_WHAT TO DO_
With the pictures left out, copy the records below exactly from the first line down to the line holding "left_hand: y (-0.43", and include that line.

[Opening DATA EXTRACT section]

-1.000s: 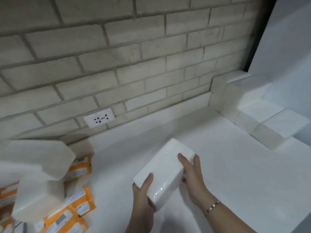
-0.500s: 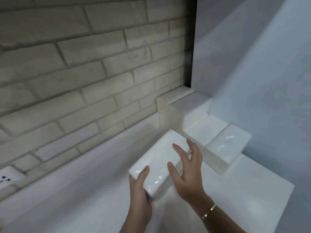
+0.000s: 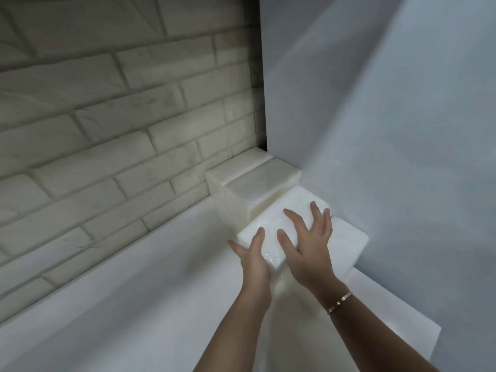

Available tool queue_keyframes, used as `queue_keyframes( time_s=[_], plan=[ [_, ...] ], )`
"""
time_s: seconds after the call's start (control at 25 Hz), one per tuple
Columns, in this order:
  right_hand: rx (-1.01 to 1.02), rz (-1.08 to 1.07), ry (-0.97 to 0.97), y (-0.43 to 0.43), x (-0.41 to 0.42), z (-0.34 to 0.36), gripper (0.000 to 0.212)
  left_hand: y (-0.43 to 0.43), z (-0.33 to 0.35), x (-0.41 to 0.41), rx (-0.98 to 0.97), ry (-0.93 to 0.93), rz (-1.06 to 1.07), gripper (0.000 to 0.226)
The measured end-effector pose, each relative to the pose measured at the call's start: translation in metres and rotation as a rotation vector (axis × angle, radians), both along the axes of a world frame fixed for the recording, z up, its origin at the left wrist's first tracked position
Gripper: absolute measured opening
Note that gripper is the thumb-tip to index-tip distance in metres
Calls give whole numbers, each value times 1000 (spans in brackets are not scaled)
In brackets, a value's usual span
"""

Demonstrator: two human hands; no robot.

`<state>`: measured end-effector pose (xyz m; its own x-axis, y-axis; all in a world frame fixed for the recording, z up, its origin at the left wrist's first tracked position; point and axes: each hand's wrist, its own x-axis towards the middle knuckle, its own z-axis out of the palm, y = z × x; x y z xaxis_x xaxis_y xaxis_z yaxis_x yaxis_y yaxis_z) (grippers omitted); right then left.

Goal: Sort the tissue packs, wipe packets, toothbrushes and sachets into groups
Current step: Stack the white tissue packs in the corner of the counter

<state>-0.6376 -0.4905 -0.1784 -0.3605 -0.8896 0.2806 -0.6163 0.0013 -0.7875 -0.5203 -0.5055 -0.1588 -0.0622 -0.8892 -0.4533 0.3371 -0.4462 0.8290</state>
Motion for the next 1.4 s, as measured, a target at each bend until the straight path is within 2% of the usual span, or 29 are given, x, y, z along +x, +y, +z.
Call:
queue_keyframes(
  time_s=[0.08,0.16,0.24,0.32,0.64,0.8,0.92,0.96,1.08,1.2,1.4],
  plan=[
    [52,3,-13,-13,-16,6,57,-19,0,-20,21,-20,63,118],
    [99,7,-35,-26,-34,10,53,-35,3,-39,41,-81,101,105],
    [128,11,-33,-35,-46,11,52,-49,3,-50,61,-119,95,105],
    [134,15,-17,-41,-52,8,52,-61,-4,-53,72,-105,67,116],
    [174,42,-41,-45,-59,8,50,-64,-1,-41,92,-115,-121,131],
    [273,70,-15,-43,-67,27,55,-49,5,-25,-43,-225,-257,110],
    [342,32,75,-43,-71,51,54,-35,3,-4,-183,-328,-335,106],
    [328,1,100,-42,-68,57,53,-30,3,4,-231,-375,-338,94],
    [128,-129,102,-30,-48,71,41,-11,3,26,-339,-543,-315,55],
    [-52,-124,26,-7,-12,74,29,13,5,58,-384,-572,-303,22],
    [-195,-45,-73,47,73,68,28,72,7,136,-353,-506,-145,11]
  ],
)
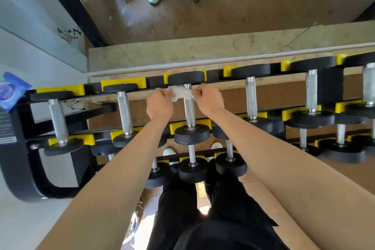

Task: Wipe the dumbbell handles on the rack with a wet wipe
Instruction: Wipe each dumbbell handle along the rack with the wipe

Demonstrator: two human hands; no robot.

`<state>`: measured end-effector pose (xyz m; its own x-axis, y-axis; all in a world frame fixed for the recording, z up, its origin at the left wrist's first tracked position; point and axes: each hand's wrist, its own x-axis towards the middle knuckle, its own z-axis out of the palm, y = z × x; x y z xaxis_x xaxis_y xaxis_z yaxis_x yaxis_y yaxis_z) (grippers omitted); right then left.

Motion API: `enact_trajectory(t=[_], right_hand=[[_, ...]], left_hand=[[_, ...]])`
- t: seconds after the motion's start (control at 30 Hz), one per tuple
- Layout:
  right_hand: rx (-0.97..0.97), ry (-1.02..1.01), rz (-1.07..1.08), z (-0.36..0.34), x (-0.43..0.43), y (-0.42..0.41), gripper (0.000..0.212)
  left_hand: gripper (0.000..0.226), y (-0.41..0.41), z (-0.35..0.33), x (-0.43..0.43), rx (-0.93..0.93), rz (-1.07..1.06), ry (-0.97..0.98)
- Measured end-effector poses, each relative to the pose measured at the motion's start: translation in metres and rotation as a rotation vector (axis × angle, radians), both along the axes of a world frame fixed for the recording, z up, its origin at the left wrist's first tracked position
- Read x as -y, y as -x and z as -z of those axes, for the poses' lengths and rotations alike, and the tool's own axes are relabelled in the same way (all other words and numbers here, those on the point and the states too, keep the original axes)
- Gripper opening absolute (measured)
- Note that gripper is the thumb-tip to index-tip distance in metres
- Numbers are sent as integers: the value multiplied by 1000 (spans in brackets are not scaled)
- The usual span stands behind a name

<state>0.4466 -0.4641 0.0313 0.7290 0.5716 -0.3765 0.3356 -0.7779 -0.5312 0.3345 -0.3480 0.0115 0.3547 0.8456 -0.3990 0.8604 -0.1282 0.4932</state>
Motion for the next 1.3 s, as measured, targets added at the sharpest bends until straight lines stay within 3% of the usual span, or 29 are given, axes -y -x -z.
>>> enact_trajectory(t=[0.17,0.37,0.57,0.8,0.93,1.0,1.1,1.3], right_hand=[[-110,16,436,8,8,-19,22],[-317,-201,390,7,-17,2,36],[-336,-206,718,22,-7,-10,28],[-417,-278,481,7,-15,1,24],[-379,-141,514,17,13,-11,18],[-440,-105,491,18,23,-10,20],[-503,-128,301,14,26,3,19],[-330,4,187,18,55,-14,15]], left_hand=[[40,-21,-8,24,55,191,-44],[38,-4,11,-3,64,-203,178],[23,-24,0,14,249,-114,235],[37,-8,11,3,111,-215,294],[28,-2,4,11,260,-11,332],[26,7,3,12,238,76,295],[31,27,12,9,124,24,281],[21,34,2,24,135,248,328]])
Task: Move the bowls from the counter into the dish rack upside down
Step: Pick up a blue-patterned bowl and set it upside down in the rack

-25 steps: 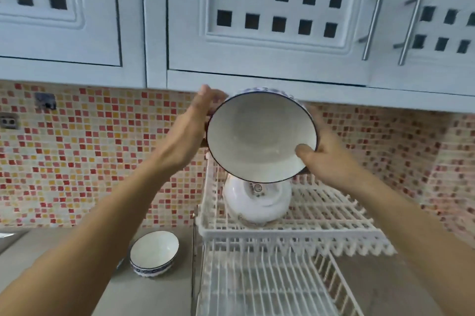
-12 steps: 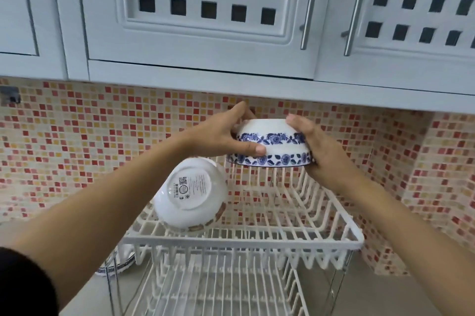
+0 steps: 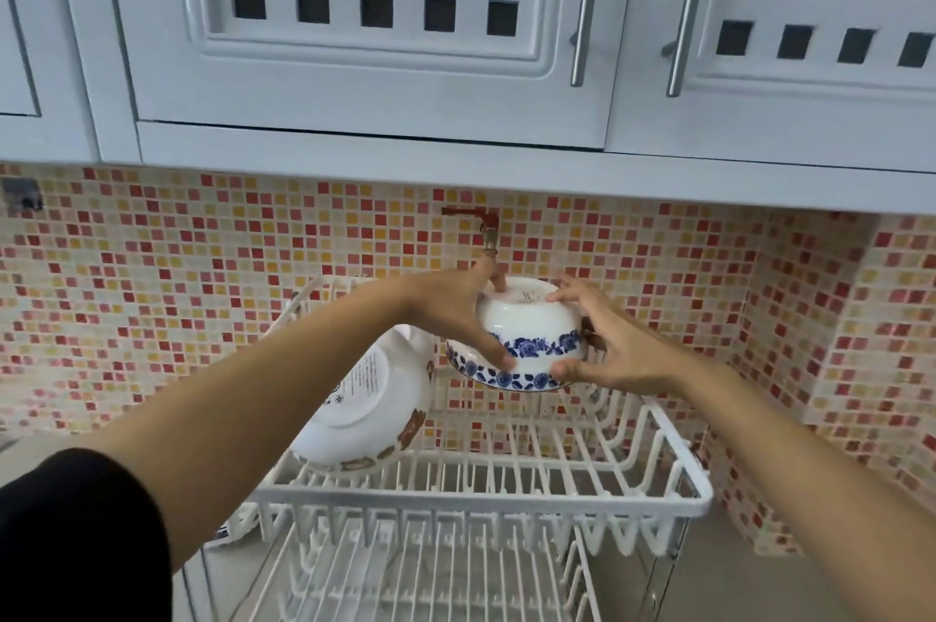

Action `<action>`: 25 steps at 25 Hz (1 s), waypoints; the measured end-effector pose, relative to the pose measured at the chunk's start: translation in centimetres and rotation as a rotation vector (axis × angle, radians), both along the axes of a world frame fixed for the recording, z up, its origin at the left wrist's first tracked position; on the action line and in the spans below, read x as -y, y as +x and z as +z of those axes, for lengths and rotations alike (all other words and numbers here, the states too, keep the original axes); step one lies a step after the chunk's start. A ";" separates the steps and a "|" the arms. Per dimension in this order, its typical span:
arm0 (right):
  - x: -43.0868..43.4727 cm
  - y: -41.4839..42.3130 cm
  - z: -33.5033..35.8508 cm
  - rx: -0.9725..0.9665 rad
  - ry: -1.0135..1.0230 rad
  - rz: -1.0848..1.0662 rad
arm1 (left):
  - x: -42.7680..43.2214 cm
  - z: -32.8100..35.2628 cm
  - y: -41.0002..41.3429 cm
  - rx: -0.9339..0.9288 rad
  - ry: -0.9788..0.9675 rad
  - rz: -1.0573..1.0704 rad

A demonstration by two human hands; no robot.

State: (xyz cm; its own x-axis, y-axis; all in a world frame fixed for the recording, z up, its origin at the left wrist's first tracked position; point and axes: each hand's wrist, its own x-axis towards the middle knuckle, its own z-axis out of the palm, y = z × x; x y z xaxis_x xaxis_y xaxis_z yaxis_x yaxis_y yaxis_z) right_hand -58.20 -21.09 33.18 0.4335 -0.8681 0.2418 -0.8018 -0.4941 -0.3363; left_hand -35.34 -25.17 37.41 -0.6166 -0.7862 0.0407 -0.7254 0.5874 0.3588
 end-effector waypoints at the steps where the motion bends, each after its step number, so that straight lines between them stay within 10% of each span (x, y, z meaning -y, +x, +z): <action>1: 0.0 -0.1 -0.1 -0.002 0.037 -0.006 | 0.3 -0.2 -0.5 0.067 -0.003 0.014; 8: 0.3 0.0 -1.2 -0.176 0.090 -0.052 | 1.5 -1.7 -3.1 0.416 -0.031 0.034; 25: -0.7 2.0 -0.9 -0.379 0.177 -0.216 | -0.2 -2.6 -3.6 0.564 0.012 0.120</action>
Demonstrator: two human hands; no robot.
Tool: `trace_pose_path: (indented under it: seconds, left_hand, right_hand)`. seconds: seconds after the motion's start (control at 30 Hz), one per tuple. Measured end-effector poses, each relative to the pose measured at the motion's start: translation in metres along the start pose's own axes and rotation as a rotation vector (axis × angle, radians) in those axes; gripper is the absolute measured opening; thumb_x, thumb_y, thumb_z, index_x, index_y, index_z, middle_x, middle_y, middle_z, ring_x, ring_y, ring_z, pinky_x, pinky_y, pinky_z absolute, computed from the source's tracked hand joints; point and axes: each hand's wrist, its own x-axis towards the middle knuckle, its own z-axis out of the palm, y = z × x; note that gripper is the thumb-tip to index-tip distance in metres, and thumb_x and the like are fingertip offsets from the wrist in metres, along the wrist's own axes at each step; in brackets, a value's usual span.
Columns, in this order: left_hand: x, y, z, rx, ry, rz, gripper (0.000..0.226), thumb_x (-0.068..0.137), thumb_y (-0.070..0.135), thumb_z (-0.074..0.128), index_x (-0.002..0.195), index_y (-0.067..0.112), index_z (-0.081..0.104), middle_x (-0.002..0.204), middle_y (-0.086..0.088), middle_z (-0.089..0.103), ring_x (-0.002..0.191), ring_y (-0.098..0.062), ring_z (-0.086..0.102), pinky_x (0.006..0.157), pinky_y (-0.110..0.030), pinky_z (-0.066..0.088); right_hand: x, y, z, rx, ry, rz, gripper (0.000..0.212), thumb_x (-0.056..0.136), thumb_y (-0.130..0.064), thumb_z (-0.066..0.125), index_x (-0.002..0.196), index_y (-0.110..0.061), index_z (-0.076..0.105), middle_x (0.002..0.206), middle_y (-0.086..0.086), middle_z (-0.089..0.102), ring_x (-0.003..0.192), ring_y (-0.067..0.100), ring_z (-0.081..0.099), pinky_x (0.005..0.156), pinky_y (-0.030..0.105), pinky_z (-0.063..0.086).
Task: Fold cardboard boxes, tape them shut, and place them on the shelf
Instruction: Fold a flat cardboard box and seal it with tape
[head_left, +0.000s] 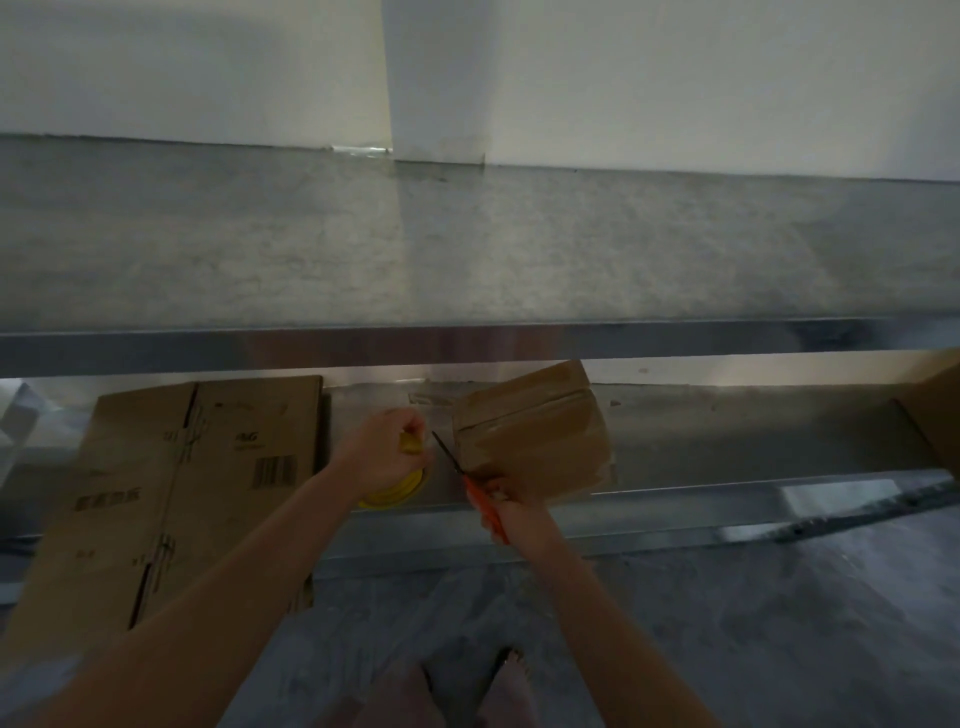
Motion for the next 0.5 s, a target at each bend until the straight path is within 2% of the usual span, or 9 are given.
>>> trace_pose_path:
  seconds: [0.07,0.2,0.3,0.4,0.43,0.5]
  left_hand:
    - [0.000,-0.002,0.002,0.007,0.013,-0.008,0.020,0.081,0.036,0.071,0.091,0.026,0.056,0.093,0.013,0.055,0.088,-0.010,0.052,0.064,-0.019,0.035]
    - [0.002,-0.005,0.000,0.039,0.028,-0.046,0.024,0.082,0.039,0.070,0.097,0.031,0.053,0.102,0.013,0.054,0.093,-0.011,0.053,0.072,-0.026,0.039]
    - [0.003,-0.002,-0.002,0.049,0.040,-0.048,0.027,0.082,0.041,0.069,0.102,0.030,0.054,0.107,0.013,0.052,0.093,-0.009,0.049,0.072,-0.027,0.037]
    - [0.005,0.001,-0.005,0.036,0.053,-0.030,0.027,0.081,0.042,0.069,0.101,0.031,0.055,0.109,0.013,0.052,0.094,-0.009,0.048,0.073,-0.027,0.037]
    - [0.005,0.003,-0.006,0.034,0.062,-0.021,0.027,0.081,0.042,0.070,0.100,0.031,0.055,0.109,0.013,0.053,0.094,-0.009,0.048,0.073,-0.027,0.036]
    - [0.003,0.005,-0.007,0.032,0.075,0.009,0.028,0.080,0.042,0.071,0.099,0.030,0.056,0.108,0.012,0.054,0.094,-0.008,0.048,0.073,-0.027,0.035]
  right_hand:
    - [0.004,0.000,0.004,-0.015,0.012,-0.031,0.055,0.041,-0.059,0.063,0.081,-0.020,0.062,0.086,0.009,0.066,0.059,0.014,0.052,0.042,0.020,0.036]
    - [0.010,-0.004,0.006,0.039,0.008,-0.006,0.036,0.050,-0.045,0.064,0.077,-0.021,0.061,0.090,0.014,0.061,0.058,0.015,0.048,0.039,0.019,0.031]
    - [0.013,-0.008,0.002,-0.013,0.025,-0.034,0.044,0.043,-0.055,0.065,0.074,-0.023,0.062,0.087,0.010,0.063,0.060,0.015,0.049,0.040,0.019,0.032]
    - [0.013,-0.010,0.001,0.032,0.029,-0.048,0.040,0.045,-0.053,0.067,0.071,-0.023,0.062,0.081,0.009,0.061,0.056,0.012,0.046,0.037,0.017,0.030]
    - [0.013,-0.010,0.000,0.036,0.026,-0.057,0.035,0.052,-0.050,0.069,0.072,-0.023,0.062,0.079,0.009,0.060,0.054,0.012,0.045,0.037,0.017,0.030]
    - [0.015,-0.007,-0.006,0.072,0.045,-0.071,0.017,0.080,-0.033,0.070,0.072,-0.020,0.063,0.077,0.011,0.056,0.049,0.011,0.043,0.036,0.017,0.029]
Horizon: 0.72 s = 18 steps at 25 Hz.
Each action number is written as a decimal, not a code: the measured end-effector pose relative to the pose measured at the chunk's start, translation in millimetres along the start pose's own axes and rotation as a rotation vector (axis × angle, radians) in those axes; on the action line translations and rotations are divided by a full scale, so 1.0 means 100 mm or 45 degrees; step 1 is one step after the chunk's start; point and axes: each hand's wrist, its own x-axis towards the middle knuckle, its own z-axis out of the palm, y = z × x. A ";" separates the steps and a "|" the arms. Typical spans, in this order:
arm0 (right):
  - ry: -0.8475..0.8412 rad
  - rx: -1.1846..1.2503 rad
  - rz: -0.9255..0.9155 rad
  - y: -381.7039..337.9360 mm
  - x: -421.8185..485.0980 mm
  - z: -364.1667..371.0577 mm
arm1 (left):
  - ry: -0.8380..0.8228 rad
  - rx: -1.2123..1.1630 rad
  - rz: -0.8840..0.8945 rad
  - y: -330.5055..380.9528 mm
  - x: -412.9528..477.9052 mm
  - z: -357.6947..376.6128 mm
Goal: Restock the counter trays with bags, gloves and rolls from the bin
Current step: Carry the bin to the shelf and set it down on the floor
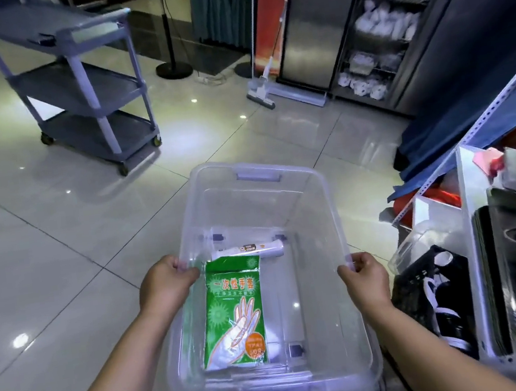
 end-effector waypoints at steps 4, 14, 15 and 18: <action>0.032 0.100 0.103 -0.17 1.12 0.24 | -0.076 0.052 0.042 0.65 1.10 0.57; 0.203 0.106 0.245 -0.60 3.47 0.13 | -0.304 0.179 0.168 2.17 3.09 2.08; 0.231 0.104 0.271 -0.59 3.69 0.10 | -0.343 0.206 0.202 2.33 3.31 2.28; 0.296 0.089 0.357 -0.56 4.23 0.04 | -0.455 0.265 0.286 2.78 3.85 2.86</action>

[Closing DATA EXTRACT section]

_RESPONSE AREA_
-1.000s: 
-0.500s: 
+0.000s: 

Available tool queue_keyframes, used as `queue_keyframes( time_s=[_], plan=[ [_, ...] ], )`
"""
time_s: seconds after the call's start (control at 25 Hz), one per tuple
Columns, in this order:
  right_hand: rx (-1.01 to 1.02), rz (-1.08 to 1.07), ry (-0.97 to 0.97), y (-0.43 to 0.43), x (-0.41 to 0.42), z (-0.34 to 0.36), gripper (0.000 to 0.212)
  left_hand: y (-0.43 to 0.43), z (-0.33 to 0.35), x (-0.41 to 0.41), rx (-0.98 to 0.97), ry (-0.93 to 0.93), rz (-1.06 to 1.07), gripper (0.000 to 0.226)

The answer requires nothing further.